TASK GOAL:
Please output every entry below precisely as written.
Start of Block
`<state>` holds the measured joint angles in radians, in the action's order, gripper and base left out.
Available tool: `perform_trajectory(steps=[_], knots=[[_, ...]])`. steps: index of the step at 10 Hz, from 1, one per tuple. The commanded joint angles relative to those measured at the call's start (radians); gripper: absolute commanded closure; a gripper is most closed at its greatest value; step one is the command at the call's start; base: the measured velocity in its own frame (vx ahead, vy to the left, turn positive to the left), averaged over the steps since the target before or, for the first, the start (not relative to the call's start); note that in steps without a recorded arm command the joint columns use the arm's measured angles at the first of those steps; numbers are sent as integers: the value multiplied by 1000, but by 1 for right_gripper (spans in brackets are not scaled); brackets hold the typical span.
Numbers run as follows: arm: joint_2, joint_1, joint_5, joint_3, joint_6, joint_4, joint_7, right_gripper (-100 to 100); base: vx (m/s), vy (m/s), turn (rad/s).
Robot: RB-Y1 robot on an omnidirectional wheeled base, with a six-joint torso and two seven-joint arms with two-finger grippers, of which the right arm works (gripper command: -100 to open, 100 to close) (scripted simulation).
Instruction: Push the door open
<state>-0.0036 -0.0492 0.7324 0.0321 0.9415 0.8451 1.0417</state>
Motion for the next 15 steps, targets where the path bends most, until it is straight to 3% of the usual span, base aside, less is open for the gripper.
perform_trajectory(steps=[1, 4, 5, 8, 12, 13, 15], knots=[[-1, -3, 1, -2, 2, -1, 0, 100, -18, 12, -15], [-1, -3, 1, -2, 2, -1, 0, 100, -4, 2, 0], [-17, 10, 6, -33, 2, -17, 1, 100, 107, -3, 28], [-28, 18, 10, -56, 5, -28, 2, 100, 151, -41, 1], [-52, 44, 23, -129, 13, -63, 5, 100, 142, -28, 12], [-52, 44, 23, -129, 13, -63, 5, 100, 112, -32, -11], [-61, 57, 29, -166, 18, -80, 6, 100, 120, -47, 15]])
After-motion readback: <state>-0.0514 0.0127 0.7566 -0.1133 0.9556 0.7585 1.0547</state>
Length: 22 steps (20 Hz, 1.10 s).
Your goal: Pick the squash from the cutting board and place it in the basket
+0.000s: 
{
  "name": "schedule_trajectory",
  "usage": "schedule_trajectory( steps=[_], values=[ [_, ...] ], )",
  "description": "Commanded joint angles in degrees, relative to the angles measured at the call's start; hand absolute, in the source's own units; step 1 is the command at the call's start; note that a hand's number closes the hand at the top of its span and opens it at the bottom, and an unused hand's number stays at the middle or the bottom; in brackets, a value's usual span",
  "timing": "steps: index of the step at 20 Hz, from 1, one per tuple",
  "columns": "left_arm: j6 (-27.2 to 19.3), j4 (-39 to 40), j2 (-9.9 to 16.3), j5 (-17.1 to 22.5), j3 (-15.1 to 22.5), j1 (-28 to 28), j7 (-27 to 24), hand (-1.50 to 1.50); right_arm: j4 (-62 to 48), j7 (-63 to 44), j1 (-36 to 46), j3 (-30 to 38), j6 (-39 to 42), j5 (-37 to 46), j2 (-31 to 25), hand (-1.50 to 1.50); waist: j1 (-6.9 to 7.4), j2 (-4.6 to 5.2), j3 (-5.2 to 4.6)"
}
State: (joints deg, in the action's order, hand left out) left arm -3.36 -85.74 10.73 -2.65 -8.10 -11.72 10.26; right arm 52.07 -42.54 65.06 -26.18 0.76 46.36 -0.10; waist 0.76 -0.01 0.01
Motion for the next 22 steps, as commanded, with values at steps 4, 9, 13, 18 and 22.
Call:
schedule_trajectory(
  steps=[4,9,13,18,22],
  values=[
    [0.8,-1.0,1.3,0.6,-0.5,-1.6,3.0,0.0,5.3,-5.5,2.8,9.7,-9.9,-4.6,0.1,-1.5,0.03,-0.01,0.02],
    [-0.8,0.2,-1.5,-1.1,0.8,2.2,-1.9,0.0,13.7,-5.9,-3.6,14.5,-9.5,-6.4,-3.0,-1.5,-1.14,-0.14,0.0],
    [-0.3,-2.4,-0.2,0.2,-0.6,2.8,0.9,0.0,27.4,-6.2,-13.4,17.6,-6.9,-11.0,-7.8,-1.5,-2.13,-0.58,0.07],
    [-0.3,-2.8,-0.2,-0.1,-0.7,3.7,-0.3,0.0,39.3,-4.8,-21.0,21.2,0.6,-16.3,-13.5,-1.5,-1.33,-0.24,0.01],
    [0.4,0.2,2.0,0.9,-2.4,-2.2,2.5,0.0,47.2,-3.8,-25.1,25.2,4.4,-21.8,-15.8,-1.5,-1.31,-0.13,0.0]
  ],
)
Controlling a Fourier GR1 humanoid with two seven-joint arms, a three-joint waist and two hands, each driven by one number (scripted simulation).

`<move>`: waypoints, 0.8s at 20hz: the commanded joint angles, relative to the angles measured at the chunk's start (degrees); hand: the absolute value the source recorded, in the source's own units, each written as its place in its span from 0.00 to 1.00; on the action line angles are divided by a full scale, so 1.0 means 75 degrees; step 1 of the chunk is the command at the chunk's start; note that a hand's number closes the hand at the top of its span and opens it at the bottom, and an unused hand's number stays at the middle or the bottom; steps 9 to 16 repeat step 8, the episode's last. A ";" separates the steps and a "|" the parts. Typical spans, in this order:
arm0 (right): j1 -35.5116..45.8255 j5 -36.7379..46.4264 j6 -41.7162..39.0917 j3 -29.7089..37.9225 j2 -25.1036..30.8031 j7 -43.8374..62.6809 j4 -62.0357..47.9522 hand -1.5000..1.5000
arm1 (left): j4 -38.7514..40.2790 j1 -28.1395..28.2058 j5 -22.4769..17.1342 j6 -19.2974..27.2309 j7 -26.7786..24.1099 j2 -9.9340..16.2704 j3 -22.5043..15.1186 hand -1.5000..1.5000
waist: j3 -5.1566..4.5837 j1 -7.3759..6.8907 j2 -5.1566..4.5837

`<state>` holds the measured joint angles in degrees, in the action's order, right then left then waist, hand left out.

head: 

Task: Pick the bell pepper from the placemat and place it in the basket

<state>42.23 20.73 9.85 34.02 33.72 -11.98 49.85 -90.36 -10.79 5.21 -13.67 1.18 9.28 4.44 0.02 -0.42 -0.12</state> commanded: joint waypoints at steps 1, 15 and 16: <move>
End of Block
REPLY TO THE TASK:
`<state>` holds the measured joint angles in radians, in the action's order, gripper and base left out.
Available tool: `perform_trajectory(steps=[_], knots=[[_, ...]])`. steps: index of the step at 10 Hz, from 1, one per tuple. The commanded joint angles relative to those measured at the call's start (radians); gripper: absolute commanded closure; a gripper is most closed at its greatest value; step one is the command at the call's start; base: the measured velocity in its own frame (vx ahead, vy to the left, turn positive to the left), averaged over the steps since the target before or, for the first, the start (not relative to the call's start); note that in steps without a recorded arm command the joint columns use the arm's measured angles at the first of those steps; numbers are sent as integers: the value multiplied by 1000, but by 1 for right_gripper (spans in brackets are not scaled); brackets hold the typical span.
Numbers run as follows: arm: joint_2, joint_1, joint_5, joint_3, joint_6, joint_4, joint_7, right_gripper (-100 to 100); base: vx (m/s), vy (m/s), turn (rad/s).
Robot: RB-Y1 robot on an omnidirectional wheeled base, with a six-joint torso and two seven-joint arms with two-finger grippers, of which the right arm works (gripper command: -100 to open, 100 to close) (scripted simulation).
Instruction: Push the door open
<state>-0.0036 -0.0492 0.7324 0.0321 0.9415 0.8451 1.0417</state>
Motion for the next 15 steps, targets where the path bends most, until it is straight to 3% of the usual span, base aside, less is open for the gripper.
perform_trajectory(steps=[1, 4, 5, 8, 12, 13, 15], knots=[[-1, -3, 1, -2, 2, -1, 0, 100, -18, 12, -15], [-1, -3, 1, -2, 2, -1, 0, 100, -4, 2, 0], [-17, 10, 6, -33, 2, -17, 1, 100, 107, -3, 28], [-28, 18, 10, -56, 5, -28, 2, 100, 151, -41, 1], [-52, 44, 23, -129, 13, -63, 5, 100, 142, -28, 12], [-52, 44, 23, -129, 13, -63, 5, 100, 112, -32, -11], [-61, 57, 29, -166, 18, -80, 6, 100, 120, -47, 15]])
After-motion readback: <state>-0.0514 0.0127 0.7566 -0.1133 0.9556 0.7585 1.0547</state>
Length: 22 steps (20 Hz, 1.10 s).
Your goal: Pick the squash from the cutting board and place it in the basket
+0.000s: 
{
  "name": "schedule_trajectory",
  "usage": "schedule_trajectory( steps=[_], values=[ [_, ...] ], )",
  "description": "Commanded joint angles in degrees, relative to the angles measured at the call's start; hand absolute, in the source's own units; step 1 is the command at the call's start; note that a hand's number closes the hand at the top of its span and opens it at the bottom, and an unused hand's number stays at the middle or the bottom; in brackets, a value's usual span",
  "timing": "steps: index of the step at 20 Hz, from 1, one per tuple",
  "columns": "left_arm: j6 (-27.2 to 19.3), j4 (-39 to 40), j2 (-9.9 to 16.3), j5 (-17.1 to 22.5), j3 (-15.1 to 22.5), j1 (-28 to 28), j7 (-27 to 24), hand (-1.50 to 1.50); right_arm: j4 (-62 to 48), j7 (-63 to 44), j1 (-36 to 46), j3 (-30 to 38), j6 (-39 to 42), j5 (-37 to 46), j2 (-31 to 25), hand (-1.50 to 1.50); waist: j1 (-6.9 to 7.4), j2 (-4.6 to 5.2), j3 (-5.2 to 4.6)"
}
State: (joints deg, in the action's order, hand left out) left arm -3.36 -85.74 10.73 -2.65 -8.10 -11.72 10.26; right arm 52.07 -42.54 65.06 -26.18 0.76 46.36 -0.10; waist 0.76 -0.01 0.01
Motion for the next 22 steps, as commanded, with values at steps 4, 9, 13, 18 and 22.
Call:
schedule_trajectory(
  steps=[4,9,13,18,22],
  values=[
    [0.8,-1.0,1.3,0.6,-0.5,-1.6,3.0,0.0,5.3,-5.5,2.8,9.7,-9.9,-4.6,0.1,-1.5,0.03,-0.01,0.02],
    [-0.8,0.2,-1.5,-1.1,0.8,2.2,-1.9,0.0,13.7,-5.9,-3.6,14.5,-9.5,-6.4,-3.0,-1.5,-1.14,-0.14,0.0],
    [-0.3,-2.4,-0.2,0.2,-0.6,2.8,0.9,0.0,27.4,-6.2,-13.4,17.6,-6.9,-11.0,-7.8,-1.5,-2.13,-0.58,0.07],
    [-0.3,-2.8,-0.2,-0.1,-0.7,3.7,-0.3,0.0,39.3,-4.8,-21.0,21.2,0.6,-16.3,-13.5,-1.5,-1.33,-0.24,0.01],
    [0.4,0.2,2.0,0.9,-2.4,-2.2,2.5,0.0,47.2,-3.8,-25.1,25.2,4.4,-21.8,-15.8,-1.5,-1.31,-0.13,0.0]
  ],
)
Controlling a Fourier GR1 humanoid with two seven-joint arms, a three-joint waist and two hands, each driven by one number (scripted simulation).

`<move>`: waypoints, 0.8s at 20hz: the commanded joint angles, relative to the angles measured at the chunk's start (degrees); hand: the absolute value the source recorded, in the source's own units, each written as its place in its span from 0.00 to 1.00; on the action line angles are divided by a full scale, so 1.0 means 75 degrees; step 1 of the chunk is the command at the chunk's start; note that a hand's number closes the hand at the top of its span and opens it at the bottom, and an unused hand's number stays at the middle or the bottom; steps 9 to 16 repeat step 8, the episode's last. A ";" separates the steps and a "|" the parts. Typical spans, in this order:
arm0 (right): j1 -35.5116..45.8255 j5 -36.7379..46.4264 j6 -41.7162..39.0917 j3 -29.7089..37.9225 j2 -25.1036..30.8031 j7 -43.8374..62.6809 j4 -62.0357..47.9522 hand -1.5000..1.5000
arm1 (left): j4 -38.7514..40.2790 j1 -28.1395..28.2058 j5 -22.4769..17.1342 j6 -19.2974..27.2309 j7 -26.7786..24.1099 j2 -9.9340..16.2704 j3 -22.5043..15.1186 hand -1.5000..1.5000
waist: j3 -5.1566..4.5837 j1 -7.3759..6.8907 j2 -5.1566..4.5837

`<state>` holds the measured joint angles in degrees, in the action's order, right then left then waist, hand left out.

head: 

Task: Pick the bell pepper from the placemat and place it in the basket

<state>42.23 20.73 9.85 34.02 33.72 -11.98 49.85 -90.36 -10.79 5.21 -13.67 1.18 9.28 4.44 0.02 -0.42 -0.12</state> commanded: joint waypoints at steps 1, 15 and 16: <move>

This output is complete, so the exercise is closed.